Charlie Bonner, a spokesperson for the nonprofit voter registration group MOVE Texas, said the ongoing debate over House Bill 6 and poll watchers isn’t rooted in reality.
“They are just trying to codify conspiracy theories that became popular in the 2020 elections,” Bonner said.
“We’re especially concerned about it because of Texas’ ugly and racist history with voter intimidation at the polls, from poll watchers,” Bonner said.
Rose Clouston, the director of voter protection at Texas Democrats who managed the party’s statewide poll watcher program in 2020, said House Bill 6 was a solution in search of a problem.
“What Republicans are claiming as the issues that lead to the need for this bill are what the rest of the country calls basic public safety measures, where poll watchers of both parties were asked to keep a respectable distance from poll workers and voters — not to prevent them from seeing and hearing things about the election, but to respect the social distancing that we’ve all been told to do for the past year to protect people from COVID,” Clouston said.
“They are using those absurd excuses to give poll watchers unfettered access to the polling place in a way that we know is going to be disruptive,” Clouston continued, adding that under the language of the bill, a poll watcher could use racial slurs or sexually harass someone without being removed since they haven’t specifically committed election code violations.

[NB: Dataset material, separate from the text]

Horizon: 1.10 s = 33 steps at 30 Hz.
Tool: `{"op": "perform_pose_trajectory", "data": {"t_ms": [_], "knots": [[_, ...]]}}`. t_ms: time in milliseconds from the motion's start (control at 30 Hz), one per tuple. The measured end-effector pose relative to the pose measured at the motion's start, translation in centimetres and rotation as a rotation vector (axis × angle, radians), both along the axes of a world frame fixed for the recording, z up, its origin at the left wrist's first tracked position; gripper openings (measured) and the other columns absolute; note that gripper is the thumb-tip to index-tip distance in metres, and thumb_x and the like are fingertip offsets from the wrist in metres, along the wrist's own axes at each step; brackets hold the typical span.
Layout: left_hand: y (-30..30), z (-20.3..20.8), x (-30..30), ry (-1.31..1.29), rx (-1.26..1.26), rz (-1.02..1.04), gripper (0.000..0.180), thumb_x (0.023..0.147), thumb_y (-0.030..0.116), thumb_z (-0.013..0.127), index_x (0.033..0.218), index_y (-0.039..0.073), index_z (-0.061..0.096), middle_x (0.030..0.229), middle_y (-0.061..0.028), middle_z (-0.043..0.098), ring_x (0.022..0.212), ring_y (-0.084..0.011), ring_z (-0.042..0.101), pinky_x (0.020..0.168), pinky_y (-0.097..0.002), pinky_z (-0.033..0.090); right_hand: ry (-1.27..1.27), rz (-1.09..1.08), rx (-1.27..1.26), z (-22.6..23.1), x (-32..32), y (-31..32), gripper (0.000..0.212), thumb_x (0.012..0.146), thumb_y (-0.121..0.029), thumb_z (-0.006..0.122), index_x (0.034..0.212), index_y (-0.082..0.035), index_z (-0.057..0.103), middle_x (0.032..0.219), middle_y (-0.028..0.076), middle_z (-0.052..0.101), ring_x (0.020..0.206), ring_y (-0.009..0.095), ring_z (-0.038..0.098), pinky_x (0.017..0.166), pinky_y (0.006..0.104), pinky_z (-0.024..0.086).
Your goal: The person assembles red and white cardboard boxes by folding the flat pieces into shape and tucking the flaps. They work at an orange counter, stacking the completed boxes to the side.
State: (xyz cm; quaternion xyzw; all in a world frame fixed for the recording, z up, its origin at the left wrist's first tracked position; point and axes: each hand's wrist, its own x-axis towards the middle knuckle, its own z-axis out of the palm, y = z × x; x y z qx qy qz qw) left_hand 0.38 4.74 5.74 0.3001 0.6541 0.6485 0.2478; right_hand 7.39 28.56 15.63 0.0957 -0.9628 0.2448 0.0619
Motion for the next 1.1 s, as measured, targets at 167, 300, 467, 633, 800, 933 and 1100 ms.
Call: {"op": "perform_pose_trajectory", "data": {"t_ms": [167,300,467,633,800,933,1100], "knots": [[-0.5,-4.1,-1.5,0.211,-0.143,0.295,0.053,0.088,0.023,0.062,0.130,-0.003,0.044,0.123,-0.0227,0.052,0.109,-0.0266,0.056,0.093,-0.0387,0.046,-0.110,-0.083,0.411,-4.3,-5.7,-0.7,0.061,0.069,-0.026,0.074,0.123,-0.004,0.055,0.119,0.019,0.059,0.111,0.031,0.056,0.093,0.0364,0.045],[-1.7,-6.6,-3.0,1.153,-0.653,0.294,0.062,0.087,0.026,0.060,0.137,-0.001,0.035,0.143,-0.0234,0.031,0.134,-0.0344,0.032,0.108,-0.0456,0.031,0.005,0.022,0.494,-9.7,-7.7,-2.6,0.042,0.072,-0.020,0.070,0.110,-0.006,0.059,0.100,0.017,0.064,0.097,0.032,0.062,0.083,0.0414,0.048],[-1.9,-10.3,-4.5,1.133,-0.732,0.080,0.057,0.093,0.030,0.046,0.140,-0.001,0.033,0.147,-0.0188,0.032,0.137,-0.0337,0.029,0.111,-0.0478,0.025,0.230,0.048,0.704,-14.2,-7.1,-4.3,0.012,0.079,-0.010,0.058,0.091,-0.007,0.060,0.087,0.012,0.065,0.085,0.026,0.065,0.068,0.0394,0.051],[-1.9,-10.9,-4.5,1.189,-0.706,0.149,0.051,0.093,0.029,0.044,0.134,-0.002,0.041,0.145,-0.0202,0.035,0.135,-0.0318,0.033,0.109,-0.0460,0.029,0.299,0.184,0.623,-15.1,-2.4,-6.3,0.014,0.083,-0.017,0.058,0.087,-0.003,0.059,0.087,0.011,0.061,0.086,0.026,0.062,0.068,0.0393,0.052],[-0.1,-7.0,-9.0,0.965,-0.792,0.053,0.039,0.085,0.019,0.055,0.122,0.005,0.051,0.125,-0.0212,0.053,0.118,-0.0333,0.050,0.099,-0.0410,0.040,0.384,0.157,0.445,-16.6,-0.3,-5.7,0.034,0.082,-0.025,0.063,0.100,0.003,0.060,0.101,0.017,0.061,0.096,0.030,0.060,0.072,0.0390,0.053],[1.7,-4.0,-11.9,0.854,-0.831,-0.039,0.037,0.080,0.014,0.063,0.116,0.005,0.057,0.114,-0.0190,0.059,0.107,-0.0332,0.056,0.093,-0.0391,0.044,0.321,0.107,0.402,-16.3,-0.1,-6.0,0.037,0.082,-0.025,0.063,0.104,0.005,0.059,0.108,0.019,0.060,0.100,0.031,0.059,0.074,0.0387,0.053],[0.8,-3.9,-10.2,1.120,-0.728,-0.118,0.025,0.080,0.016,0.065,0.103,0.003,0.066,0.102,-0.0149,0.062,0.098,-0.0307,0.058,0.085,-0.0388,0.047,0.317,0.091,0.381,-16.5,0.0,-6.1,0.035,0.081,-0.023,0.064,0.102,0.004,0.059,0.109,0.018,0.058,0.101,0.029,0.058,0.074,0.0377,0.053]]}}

Clouston said that the bill, which threatens election workers with misdemeanor criminal penalties for removing poll watchers, will only make it more difficult to find willing persons during elections. She said polling places in Bexar and Tarrant County closed during the 2020 primary elections because they couldn’t find election judges.
“If you add these criminal penalties to them and you disrespect them and their work in this way, by saying that they can’t even run their policing place and do some basic things to protect voters in that polling place, who the hell is going to want that job?” Clouston said.